The Multiplexed Arrays Sequencing (MAS-Seq) method, as described by Al’Khafaji et al. in 2021, is a technique designed to increase throughput by concatenating cDNA molecules into longer fragments. These concatenated molecules are then sequenced using HiFi sequencing, and bioinformatics tools are employed to deconcatenate the sequences back into their original cDNA sequences. This approach enhances throughput and reduces the sequencing requirements, making single-cell isoform sequencing more cost-effective. PacBio HiFi reads sequence full-length RNA isoforms along with single-cell barcode and UMI information, revealing isoform diversity at the single-cell level.

In the SF_MAS-SC workflow, full-length cDNA sequences are processed and classified against a reference annotation database. This classification allows for the identification of novel genes and isoforms. The output of this process includes count matrices at both the gene and isoform levels, which are compatible with tertiary analysis software Seurat.
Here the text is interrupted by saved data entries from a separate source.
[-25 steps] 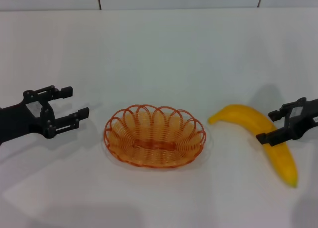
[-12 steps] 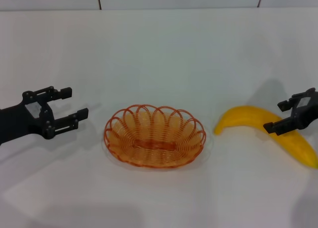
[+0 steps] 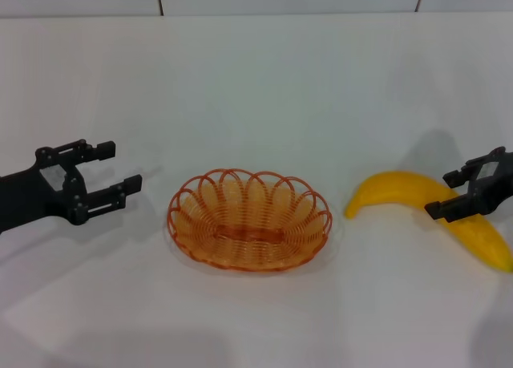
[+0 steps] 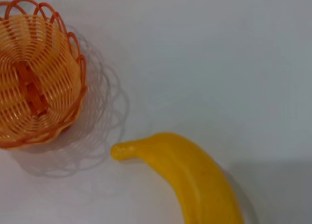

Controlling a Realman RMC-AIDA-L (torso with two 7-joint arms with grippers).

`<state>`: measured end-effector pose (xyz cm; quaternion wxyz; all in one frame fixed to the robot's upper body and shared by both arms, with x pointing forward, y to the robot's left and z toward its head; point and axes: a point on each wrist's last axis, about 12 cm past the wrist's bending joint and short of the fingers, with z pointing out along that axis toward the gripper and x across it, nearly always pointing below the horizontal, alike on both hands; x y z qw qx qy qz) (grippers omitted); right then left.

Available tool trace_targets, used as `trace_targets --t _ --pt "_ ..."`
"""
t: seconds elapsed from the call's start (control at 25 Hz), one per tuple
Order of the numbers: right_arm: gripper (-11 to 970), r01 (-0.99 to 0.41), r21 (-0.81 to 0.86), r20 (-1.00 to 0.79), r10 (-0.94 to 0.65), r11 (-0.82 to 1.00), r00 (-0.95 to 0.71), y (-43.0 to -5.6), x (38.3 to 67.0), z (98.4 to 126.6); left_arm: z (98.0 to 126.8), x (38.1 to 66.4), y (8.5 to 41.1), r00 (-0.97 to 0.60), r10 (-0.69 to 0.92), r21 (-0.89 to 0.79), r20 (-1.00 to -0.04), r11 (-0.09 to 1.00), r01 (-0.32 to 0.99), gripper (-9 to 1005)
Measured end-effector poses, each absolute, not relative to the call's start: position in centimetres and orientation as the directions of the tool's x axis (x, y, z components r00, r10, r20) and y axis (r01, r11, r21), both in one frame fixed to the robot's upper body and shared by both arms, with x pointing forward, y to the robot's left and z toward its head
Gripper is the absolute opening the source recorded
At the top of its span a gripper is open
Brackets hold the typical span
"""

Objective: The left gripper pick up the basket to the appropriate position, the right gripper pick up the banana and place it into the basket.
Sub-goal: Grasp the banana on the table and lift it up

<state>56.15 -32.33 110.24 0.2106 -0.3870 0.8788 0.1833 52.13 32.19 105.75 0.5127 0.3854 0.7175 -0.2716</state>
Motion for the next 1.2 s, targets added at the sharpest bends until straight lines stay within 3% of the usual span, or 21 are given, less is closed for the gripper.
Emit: trace_targets --t 0.68,0.8,1.04,1.2 --pt "501 -0.767 0.171 -0.511 -0.610 0.619 -0.606 -32.1 56.0 110.5 105.6 51.9 32.4 -0.183 0.273 0.001 -0.944 0.561 0.828 713" --pt "502 -0.768 0.159 -0.522 -0.607 0.621 -0.599 -32.1 56.2 110.9 105.6 51.9 32.4 -0.183 0.273 0.002 -0.944 0.562 0.827 713" --pt "503 -0.791 0.131 -0.628 -0.568 0.598 -0.533 -32.0 56.6 114.2 105.7 51.9 32.6 -0.181 0.267 0.005 -0.947 0.573 0.820 713" --pt "504 -0.877 0.098 -0.759 -0.535 0.471 -0.372 -30.2 56.4 117.9 105.7 51.9 32.7 -0.180 0.265 0.006 -0.947 0.577 0.816 712"
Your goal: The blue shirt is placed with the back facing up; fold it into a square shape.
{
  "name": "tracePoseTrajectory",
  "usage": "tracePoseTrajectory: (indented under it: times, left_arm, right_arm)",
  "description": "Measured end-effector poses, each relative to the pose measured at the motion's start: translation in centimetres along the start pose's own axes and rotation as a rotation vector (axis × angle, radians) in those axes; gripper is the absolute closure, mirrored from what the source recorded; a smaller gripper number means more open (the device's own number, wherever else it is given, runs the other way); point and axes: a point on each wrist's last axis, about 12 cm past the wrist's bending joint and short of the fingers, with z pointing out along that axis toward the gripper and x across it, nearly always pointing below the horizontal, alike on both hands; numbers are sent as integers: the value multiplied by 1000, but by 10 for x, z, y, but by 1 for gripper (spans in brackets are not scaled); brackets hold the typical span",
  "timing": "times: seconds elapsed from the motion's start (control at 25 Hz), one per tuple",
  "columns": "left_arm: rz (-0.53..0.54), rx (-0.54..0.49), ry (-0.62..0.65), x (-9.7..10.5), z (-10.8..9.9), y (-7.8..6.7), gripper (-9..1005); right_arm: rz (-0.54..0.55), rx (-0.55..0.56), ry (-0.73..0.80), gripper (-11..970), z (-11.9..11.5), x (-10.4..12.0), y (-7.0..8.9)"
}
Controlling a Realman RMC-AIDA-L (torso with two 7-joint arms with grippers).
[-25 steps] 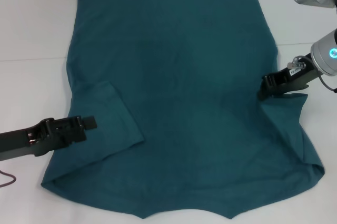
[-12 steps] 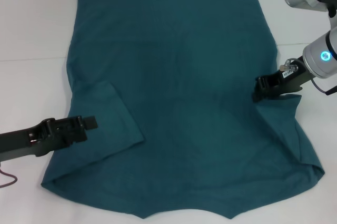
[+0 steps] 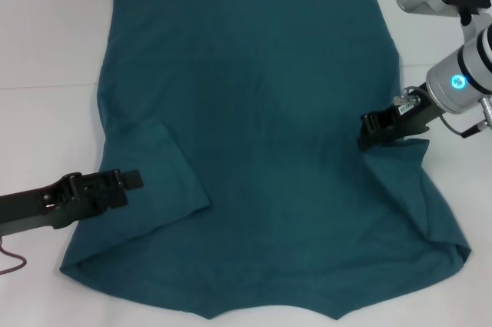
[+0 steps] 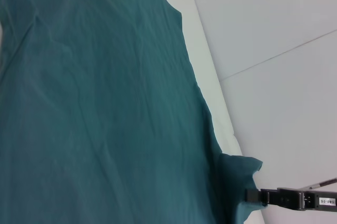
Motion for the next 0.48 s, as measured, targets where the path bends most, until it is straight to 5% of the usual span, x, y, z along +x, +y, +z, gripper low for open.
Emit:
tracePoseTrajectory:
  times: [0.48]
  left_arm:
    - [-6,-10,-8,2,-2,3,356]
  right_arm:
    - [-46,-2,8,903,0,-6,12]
This workflow enables comprehensive analysis of single-cell transcriptomes, providing valuable insights into gene expression and isoform diversity at the single-cell level.

Snakemake Build Status

Authors

  • Sulbha Choudhari (@choudharis2)

Step 1: Obtain a copy of this workflow

Clone the newly created repository to your local system, into the place where you want to perform the data analysis.

Step 2: Configure workflow

Configure the workflow according to your needs via editing the files in the config/ folder. Adjust config.yaml to configure the workflow execution.

Step 3: Install Snakemake

Install Snakemake using conda:

conda create -c bioconda -c conda-forge -n $NAME snakemake

For installation details, see the instructions in the Snakemake documentation.

Step 4: Execute workflow

Activate the conda environment:

conda activate $NAME

Test your configuration by performing a dry-run via

snakemake --use-conda -n

Execute the workflow locally via

snakemake --use-conda --cores $N

See the Snakemake documentation for further details.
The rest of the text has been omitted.